Under Section 24(2) of the RTI Act, the DOPT, Ministry of Personnel, Public Grievances and Pensions has, vide the said notification stated as follows:
"GSR 442 (E).- In exercise of the powers conferred by sub- section (2) of Section 24 of the Right to Information Act, 2005 (22 of 2005), the Central Government hereby makes the following further amendments in the Second Schedule to the said Act, namely:-
In the Second Schedule to the Right to Information Act, 2005, after serial number 22 and the entry relating thereto, the following serial numbers and entries shall be added, namely:-
23. Central Bureau of Investigation
24. National Investigation Agency
25. National Intelligence Grid" (
From the above, it appears that since CBI has been brought within the Second Schedule of the RTI Act it is exempted from the application of the RTI Act in accordance with Section 24 of the RTI Act. However, on a plain reading of the notification, it does not appear to have a retrospective effect, Mr Gandhi said.
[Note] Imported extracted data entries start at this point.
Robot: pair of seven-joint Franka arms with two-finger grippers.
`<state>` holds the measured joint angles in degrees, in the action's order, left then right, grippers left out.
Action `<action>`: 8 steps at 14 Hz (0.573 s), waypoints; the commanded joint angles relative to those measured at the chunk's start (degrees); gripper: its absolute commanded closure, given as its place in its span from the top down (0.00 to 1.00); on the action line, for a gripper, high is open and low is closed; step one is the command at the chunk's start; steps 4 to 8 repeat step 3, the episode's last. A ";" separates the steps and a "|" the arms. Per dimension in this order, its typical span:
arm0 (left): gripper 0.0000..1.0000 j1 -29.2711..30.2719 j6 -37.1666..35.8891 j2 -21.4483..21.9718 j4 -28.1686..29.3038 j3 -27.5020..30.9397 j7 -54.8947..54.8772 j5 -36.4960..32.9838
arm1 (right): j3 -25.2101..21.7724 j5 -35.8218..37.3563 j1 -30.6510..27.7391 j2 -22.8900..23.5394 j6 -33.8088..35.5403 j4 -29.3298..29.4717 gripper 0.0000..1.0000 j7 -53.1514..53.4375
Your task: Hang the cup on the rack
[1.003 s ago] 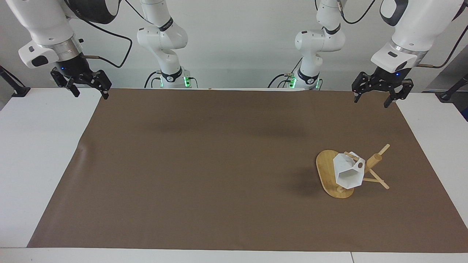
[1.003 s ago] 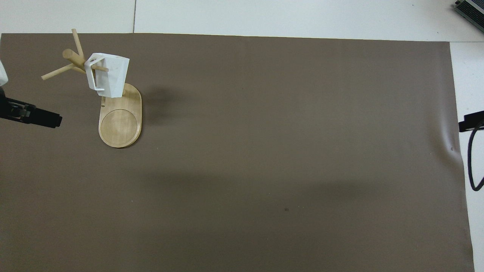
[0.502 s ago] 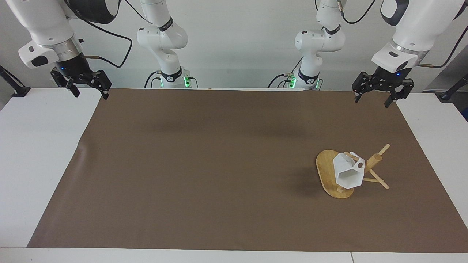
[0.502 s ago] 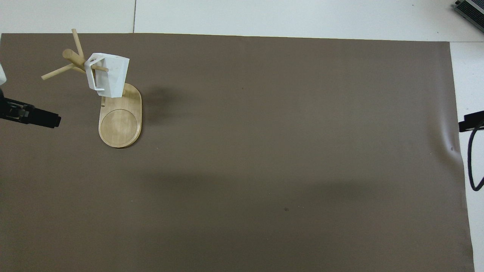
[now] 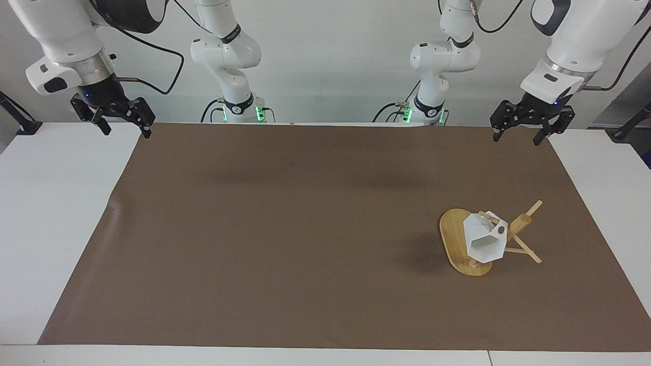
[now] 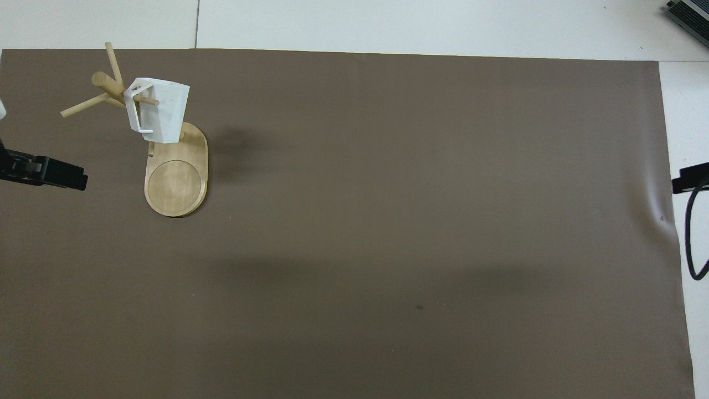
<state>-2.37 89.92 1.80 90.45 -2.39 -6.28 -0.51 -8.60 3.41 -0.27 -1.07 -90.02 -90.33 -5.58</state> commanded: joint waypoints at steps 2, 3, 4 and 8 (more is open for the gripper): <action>1.00 0.79 -1.59 0.92 0.16 -0.43 0.92 -0.37 | 0.25 0.10 -0.16 -0.33 0.10 -0.20 1.00 0.13; 1.00 0.70 -1.59 1.01 0.16 -0.43 0.92 -0.46 | 0.25 0.10 -0.16 -0.33 0.10 -0.20 1.00 0.13; 1.00 0.70 -1.59 1.01 0.16 -0.43 0.92 -0.46 | 0.25 0.10 -0.16 -0.33 0.10 -0.20 1.00 0.13; 1.00 0.70 -1.59 1.01 0.16 -0.43 0.92 -0.46 | 0.25 0.10 -0.16 -0.33 0.10 -0.20 1.00 0.13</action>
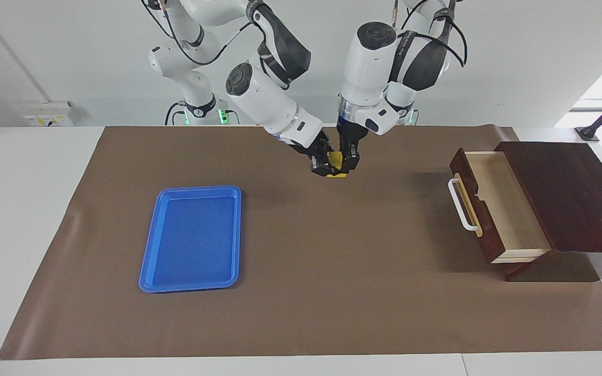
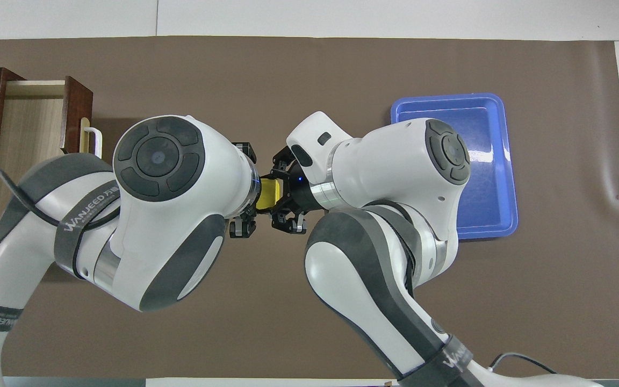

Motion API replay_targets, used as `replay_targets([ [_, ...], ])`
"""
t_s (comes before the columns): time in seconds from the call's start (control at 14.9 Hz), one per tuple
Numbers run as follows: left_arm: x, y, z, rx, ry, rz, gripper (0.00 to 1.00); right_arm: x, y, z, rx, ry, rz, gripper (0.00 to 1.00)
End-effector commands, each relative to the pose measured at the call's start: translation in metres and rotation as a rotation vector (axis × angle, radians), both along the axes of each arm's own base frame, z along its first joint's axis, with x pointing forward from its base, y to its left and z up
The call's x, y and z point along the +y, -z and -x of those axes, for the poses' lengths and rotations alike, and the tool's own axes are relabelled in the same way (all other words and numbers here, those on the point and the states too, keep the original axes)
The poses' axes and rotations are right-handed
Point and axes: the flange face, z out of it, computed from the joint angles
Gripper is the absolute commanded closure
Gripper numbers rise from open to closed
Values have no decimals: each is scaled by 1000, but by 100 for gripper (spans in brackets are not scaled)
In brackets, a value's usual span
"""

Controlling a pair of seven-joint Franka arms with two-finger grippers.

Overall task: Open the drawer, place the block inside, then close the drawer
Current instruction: 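Grasp the block with the left gripper while the right gripper releases it, then lower the block into the drawer with the left gripper while the right gripper withdraws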

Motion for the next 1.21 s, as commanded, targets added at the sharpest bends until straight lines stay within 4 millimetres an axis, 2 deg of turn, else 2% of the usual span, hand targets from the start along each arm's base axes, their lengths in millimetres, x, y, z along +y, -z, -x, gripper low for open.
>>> replay_targets([
  [0.0, 1, 1, 9, 2, -20, 14, 100, -1, -4, -5, 0, 35, 3, 100],
  [0.27, 1, 1, 9, 2, -20, 14, 100, -4, -3, -6, 10, 39, 3, 100],
  [0.34, 1, 1, 9, 0, -20, 15, 100, -4, -4, -6, 13, 44, 2, 81],
  [0.4, 2, 0, 8, -1, -20, 16, 100, -5, -4, -6, 20, 46, 4, 1],
  [0.67, 7, -5, 6, -5, -23, 18, 100, -9, -3, -8, 25, 50, 5, 0],
  [0.81, 17, -12, 1, -11, -33, 19, 100, -12, -7, -8, 28, 50, 3, 0],
  [1.01, 74, -36, -18, -14, -34, 9, 100, -23, -6, -13, 44, 53, 7, 0],
  [1.14, 125, -61, -34, 2, -11, -8, 100, -25, -5, -13, 52, 54, 9, 0],
])
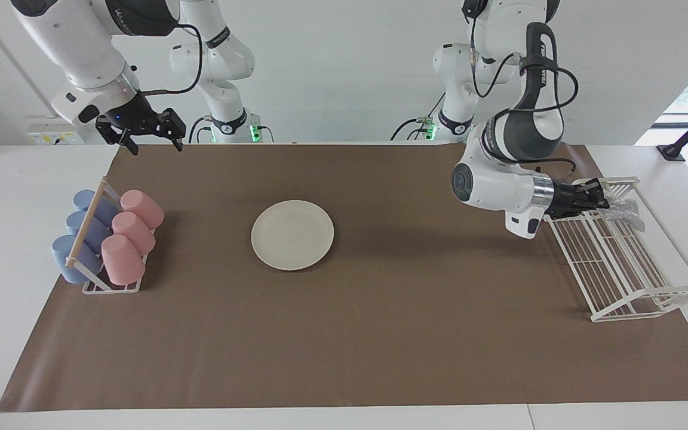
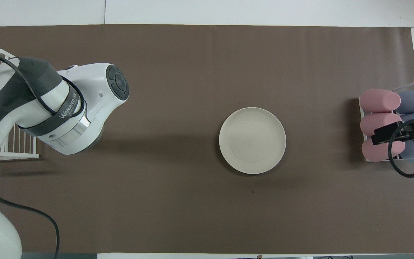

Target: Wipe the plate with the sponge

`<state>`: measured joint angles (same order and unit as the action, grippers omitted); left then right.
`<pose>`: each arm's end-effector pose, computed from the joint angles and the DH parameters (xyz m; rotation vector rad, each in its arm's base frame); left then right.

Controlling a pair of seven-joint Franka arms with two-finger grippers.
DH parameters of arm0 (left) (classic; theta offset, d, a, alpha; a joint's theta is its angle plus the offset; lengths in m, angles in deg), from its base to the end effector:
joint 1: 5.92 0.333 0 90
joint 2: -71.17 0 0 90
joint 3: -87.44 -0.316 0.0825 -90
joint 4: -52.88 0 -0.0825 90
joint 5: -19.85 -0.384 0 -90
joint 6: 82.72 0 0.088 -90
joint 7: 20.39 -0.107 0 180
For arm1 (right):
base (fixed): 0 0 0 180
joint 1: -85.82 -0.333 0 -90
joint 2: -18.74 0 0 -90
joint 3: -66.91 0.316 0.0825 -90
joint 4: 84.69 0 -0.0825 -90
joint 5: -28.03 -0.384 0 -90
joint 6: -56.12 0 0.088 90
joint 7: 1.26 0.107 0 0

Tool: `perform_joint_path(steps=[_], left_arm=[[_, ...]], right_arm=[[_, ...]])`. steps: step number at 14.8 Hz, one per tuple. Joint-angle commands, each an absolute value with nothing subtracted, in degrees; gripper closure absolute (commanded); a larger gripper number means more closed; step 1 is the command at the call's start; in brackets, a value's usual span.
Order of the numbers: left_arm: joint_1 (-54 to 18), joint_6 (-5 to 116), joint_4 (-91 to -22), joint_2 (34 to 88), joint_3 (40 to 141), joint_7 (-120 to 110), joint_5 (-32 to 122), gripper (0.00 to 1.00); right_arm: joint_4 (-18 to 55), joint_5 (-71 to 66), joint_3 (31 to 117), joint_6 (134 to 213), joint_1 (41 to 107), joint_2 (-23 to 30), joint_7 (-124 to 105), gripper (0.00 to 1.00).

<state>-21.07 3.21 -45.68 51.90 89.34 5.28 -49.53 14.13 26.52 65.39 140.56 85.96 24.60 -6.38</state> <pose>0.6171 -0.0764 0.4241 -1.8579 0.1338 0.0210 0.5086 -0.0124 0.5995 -3.0940 -0.0949 0.2276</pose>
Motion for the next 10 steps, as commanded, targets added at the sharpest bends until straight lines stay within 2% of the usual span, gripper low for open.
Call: perform_joint_path(steps=[1, 10], left_arm=[[-17.3, 8.2, -42.6, 49.4, 89.6, 3.8, -50.1, 1.0], [-14.9, 12.2, -43.2, 48.8, 89.6, 4.3, -41.6, 1.0]], right_arm=[[14.1, 27.4, 65.7, 140.6, 86.0, 24.5, -5.5, 0.0], [14.1, 27.5, 65.7, 140.6, 86.0, 24.5, -5.5, 0.0]])
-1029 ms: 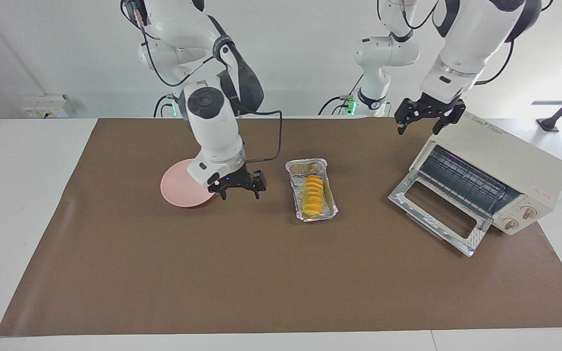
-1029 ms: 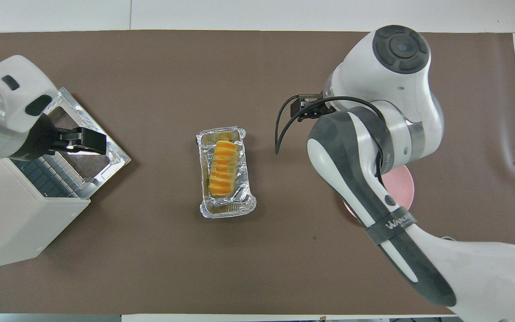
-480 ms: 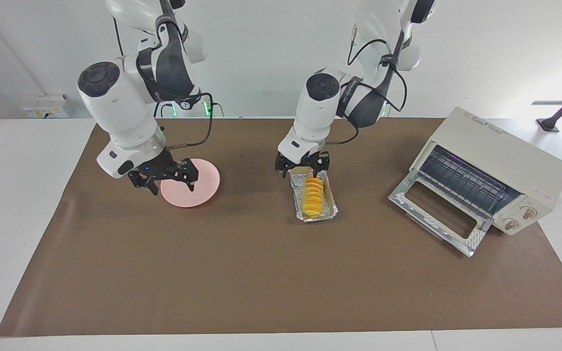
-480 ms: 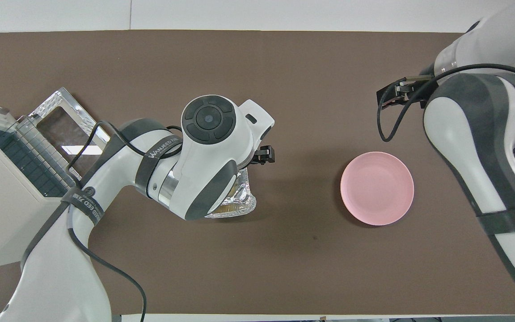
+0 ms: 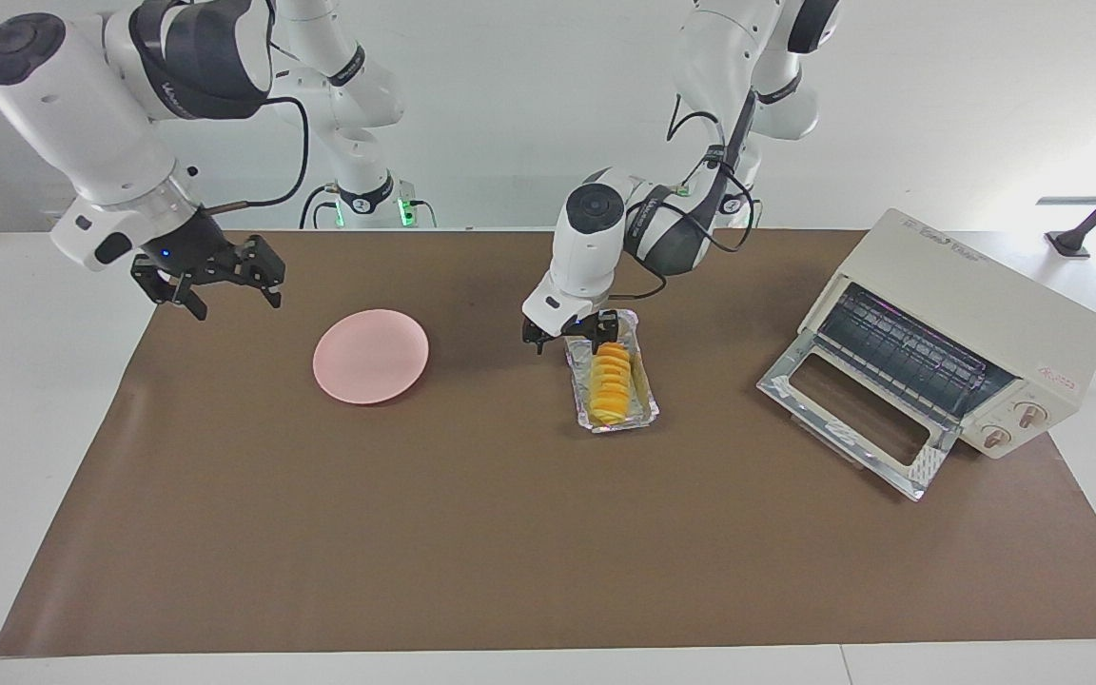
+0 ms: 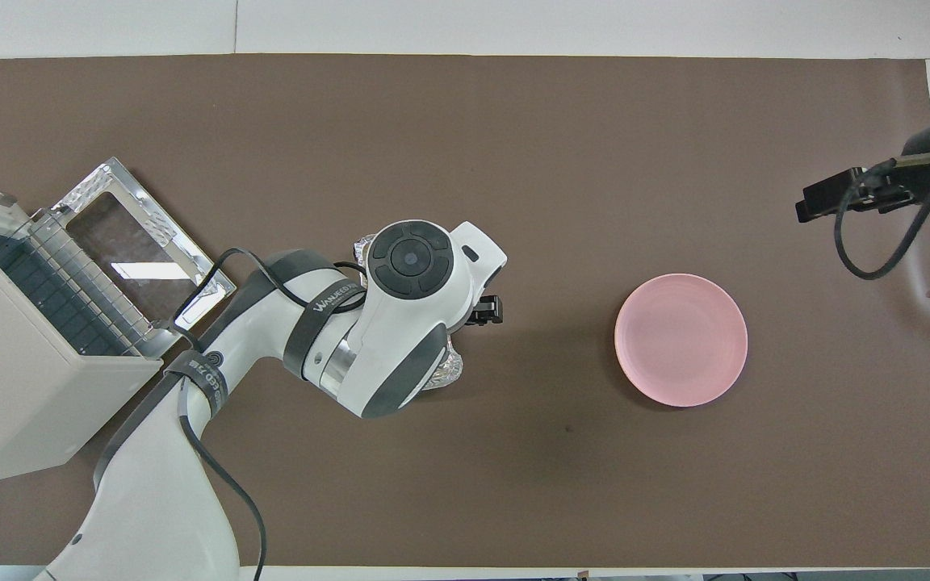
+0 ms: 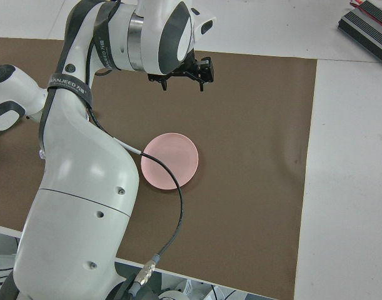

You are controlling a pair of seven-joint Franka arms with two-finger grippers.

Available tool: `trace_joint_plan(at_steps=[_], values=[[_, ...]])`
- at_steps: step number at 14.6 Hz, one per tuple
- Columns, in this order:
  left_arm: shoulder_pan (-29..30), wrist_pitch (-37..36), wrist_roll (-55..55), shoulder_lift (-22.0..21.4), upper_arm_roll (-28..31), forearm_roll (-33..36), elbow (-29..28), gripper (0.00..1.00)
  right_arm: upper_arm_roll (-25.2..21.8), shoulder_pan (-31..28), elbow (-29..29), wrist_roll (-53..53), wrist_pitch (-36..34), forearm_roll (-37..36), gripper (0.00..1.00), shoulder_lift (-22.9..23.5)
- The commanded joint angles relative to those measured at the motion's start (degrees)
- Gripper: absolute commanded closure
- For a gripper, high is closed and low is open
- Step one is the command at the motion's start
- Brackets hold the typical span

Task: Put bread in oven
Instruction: 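Grasp the foil tray with the left gripper while the right gripper withdraws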

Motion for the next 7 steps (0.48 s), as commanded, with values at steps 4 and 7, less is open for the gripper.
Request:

He said, reliance may be placed upon the decision of the Supreme Court of India in P Mahendran vs State of Karnataka (AIR 1990 SC 405) wherein the Court observed as follows:
"It is well- settled rule of construction that every statute or statutory Rule is prospective unless it is expressly or by necessary implication made to have retrospective effect. Unless there are words in the statute or in the Rules showing the intention to affect existing rights the Rule must be held to be prospective. If a Rule is expressed in language, which is fairly capable of either interpretation it ought to be construed as prospective only. In the absence of any express provision or necessary intendment the rule cannot be given retrospective effect except in matter of procedure."
The Bench noted that the DOPT Notification was issued on 9 June 2011 and there was no express stipulation whatsoever that the Notification shall come into force with effect from any date prior to 9 June 2011. Moreover, the Notification does not appear to indicate any intention of affecting existing rights and therefore, must be construed as prospective in nature. Hence, information sought in any RTI application filed prior to 9 June 2011 with CBI must be provided in accordance with the provisions of the RTI Act, the Bench said.
Having established this, the Bench then examined whether the Notification itself was within the letter and spirit of the RTI Act.
The Bench said it perused the CBI website and the relevant extracts thereof have been reproduced below:
"The Central Bureau of Investigation traces its origin to the Special Police Establishment (SPE) which was set up in 1941 by the Government of India. The functions of the SPE then were to investigate cases of bribery and corruption in transactions with the War and Supply Department of India during World War II. Even after the end of the War, the need for a Central Government agency to investigate cases of bribery and corruption by Central Government employees was felt. The Delhi Special Police Establishment Act was therefore brought into force in 1946. The CBI's power to investigate cases is derived from this Act." (Emphasis added)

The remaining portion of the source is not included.